Tout d’abord, il faut considérer les cultivars des plantes naturelles. En effet la lavande a été très très manipulée pour donner des espèces commerciales qui ont, pour nos scientifiques, tous les avantages. Ce que vous trouverez donc dans les jardins est de plus en plus éloigné de ce que vous trouverez dans les prairies et montagnes.
Comment différencier les lavandes sauvages ?
J’utilise la méthode de l’observation sur place, de l’observation sur échantillon frais prélevé, sur l’étude des livres de références (de spécialistés et pas forcément scientifiques universitaires) et en dernier ressort j’utilise les résultats de mes recherches sur le net. Cette année j’ajoute l’outil IA comme soutien et support d’une part et l’échange avec des personnes de terrain (souvent des personnes d’un certain âge qui remontent des informations de plusieurs générations et des soignants, comme mon amie Florence infirmière en retraite).
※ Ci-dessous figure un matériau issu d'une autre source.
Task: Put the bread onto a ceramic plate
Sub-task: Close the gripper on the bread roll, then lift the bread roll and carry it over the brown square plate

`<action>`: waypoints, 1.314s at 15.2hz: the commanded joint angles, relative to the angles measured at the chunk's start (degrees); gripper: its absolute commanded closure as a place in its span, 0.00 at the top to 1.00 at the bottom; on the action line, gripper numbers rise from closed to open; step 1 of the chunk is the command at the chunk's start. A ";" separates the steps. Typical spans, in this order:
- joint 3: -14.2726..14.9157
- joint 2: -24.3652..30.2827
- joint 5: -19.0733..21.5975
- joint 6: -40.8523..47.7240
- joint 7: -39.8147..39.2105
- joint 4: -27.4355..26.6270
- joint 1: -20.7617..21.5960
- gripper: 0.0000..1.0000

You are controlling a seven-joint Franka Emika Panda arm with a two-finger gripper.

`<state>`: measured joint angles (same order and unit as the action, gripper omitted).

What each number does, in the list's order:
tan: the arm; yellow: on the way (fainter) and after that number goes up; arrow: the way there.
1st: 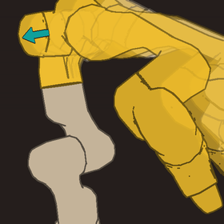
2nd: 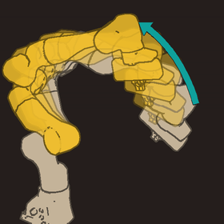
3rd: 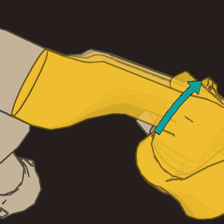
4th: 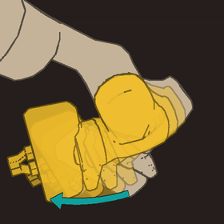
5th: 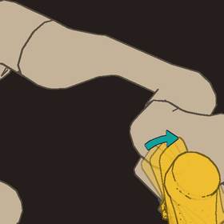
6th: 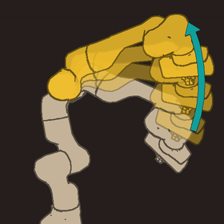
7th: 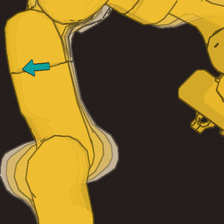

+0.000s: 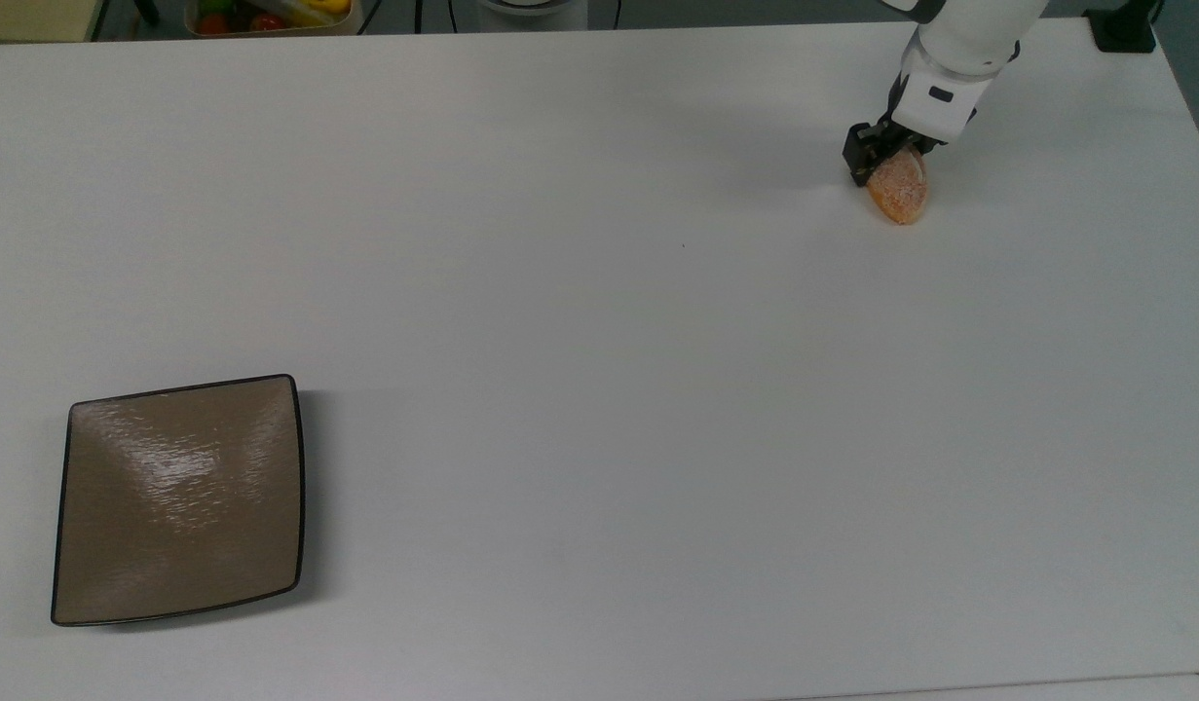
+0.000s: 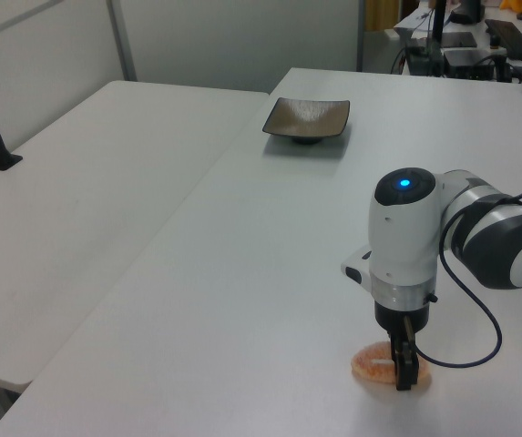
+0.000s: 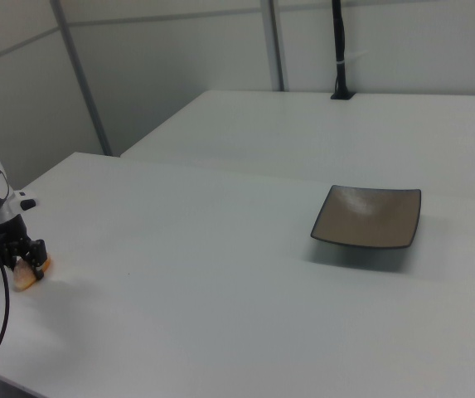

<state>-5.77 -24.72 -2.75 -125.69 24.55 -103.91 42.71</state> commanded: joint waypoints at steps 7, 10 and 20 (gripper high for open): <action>-1.79 7.39 -0.85 5.26 1.55 -0.33 -5.53 0.16; -1.53 13.01 -0.59 7.82 1.29 -0.15 -9.65 0.17; -1.17 24.45 0.03 19.08 -14.86 1.70 -31.52 0.18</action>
<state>-6.52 -2.23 -2.80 -108.62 15.65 -101.47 17.77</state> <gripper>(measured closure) 0.819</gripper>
Avec « le livre des bonnes herbes » de Pierre Lieutaghi, un des très grands botanistes français, j’ai proposé le descriptif qu’il fait de 3 espèces de lavande et j’ai demandé à l’outil IA de dessiner ces espèces. Comme toujours, celui-ci ne peut s’empêcher de faire une interprétation et une reformulation du texte. Parfois c’est bienvenu, parfois ça ne l’est pas.
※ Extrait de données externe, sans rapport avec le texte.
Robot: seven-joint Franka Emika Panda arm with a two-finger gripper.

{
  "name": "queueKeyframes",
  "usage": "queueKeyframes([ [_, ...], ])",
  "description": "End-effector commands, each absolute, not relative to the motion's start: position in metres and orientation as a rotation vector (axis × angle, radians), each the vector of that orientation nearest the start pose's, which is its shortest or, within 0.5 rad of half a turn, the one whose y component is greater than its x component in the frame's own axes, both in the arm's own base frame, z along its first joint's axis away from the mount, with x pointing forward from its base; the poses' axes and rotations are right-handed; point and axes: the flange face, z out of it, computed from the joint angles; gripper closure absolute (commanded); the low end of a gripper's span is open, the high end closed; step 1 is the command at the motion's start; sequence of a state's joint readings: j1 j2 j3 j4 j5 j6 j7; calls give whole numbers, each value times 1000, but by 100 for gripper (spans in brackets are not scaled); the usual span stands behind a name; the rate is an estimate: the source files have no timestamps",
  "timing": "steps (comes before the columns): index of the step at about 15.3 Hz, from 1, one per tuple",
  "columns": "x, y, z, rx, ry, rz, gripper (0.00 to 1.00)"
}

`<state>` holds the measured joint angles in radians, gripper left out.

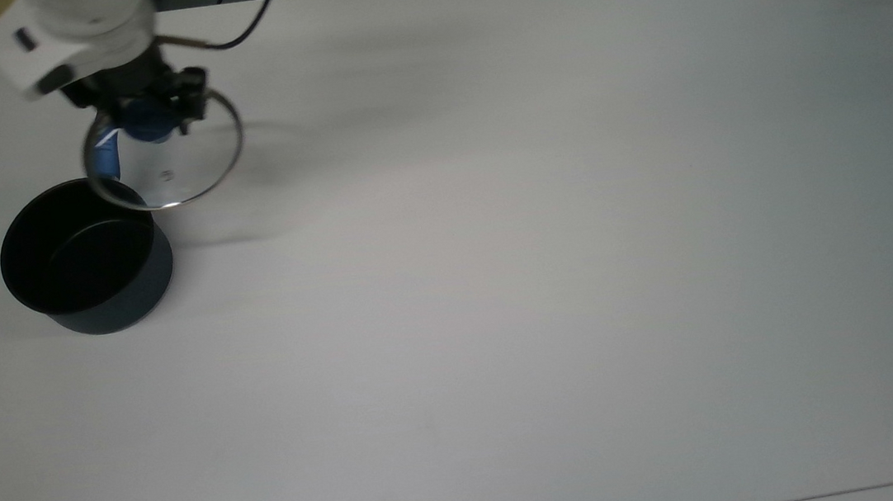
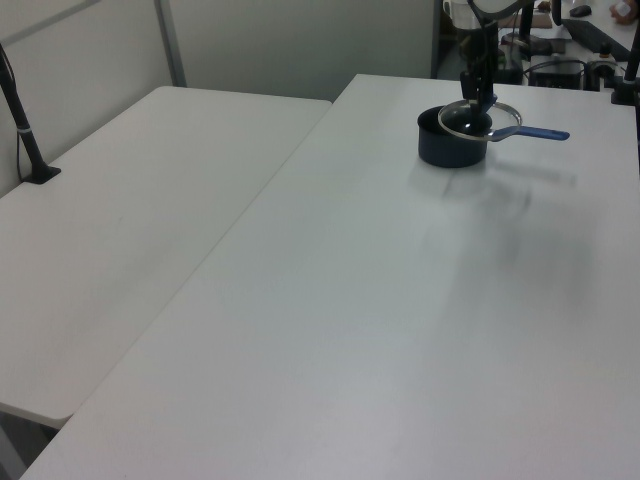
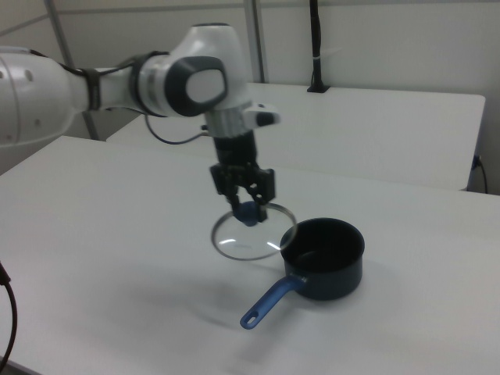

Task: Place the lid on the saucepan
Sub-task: 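Carry the lifted lid over the dark blue saucepan, then lower the lid onto the saucepan rim and settle it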

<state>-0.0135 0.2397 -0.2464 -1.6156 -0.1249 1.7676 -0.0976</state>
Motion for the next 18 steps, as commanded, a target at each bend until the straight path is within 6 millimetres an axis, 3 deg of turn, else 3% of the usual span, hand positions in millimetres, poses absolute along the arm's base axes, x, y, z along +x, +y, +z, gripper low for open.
queueKeyframes([
  [1,629,-202,471,-3302,286,195,59],
  [3,632,-211,471,-3313,307,130,59],
  [5,634,-221,459,-3294,341,137,59],
  [9,639,-247,461,-3258,437,59,59],
  [18,655,-254,453,-3262,531,-63,61],
])
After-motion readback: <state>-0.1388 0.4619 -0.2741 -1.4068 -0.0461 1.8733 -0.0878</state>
Les dessins, c’est bien mais souvent trop simplifiés. Car en effet comment faire apparaître les 3 dimensions d’une tige, d’une fleur ? Seul l’observation de terrain, le peut. Ou alors il faudrait des dessins sophistiqués en fausses trois dimensions.
Les photos ne sont pas suffisantes non plus, pour l’aspect 3D comme pour le reste. J’ai testé les photos comparatives (de cultivars hélas car je n’ai rien d’autre dans ma région) qui aident mais amènent à des questions également, comme ci-dessous, où on ne peut différencier les espèces que par l’inflorescence.
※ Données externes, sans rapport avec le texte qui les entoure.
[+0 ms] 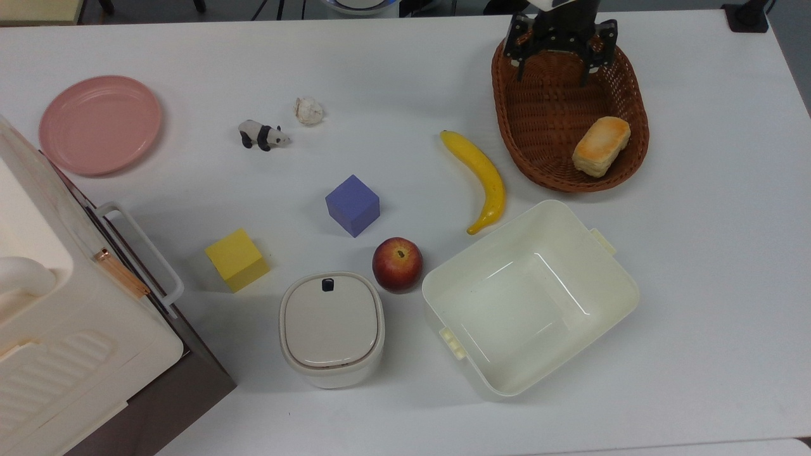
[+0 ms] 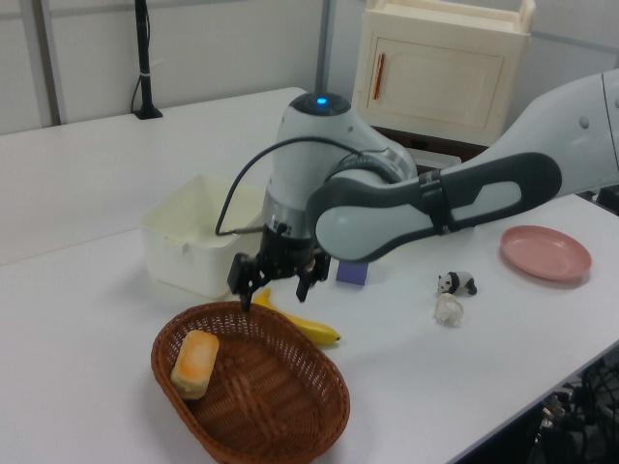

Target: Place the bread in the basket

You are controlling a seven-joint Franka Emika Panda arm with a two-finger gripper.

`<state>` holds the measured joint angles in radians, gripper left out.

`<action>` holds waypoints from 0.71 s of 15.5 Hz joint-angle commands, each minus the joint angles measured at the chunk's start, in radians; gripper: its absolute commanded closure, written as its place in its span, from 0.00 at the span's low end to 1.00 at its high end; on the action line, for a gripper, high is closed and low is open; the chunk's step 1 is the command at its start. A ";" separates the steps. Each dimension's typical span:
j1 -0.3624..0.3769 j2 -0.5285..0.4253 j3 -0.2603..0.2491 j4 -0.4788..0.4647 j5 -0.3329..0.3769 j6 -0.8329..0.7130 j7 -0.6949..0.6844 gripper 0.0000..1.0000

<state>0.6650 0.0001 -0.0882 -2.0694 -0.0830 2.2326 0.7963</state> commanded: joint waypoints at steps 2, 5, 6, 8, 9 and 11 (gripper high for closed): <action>-0.139 -0.064 -0.004 0.049 0.006 -0.123 -0.168 0.00; -0.266 -0.066 -0.007 0.188 0.012 -0.420 -0.528 0.00; -0.315 -0.066 -0.004 0.225 0.014 -0.468 -0.567 0.00; -0.382 -0.071 0.002 0.267 0.012 -0.533 -0.606 0.00; -0.410 -0.080 0.002 0.273 0.008 -0.556 -0.632 0.00; -0.471 -0.095 0.007 0.279 0.003 -0.568 -0.690 0.00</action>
<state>0.2542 -0.0800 -0.0981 -1.8057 -0.0843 1.7014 0.1711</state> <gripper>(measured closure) 0.000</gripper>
En poussant un peu l’outil IA, on obtient toujours quelque chose mais ce n’est pas forcément exploitable, comme ici, sur les feuilles. La comparaison à l’air claire, cependant, croyez-moi, quand on a l’oeil dans la loupe botanique, on hésite !
En conclusion, je dirais que l’outil IA peut amener des informations, mais en l’occurrence, je l’utiliserais plus comme un outil de synthèse et de mise en page des informations de terrain que je glane moi-même.
Et vous, comment l’utilisez-vous en botanique ? Avec les enfants ?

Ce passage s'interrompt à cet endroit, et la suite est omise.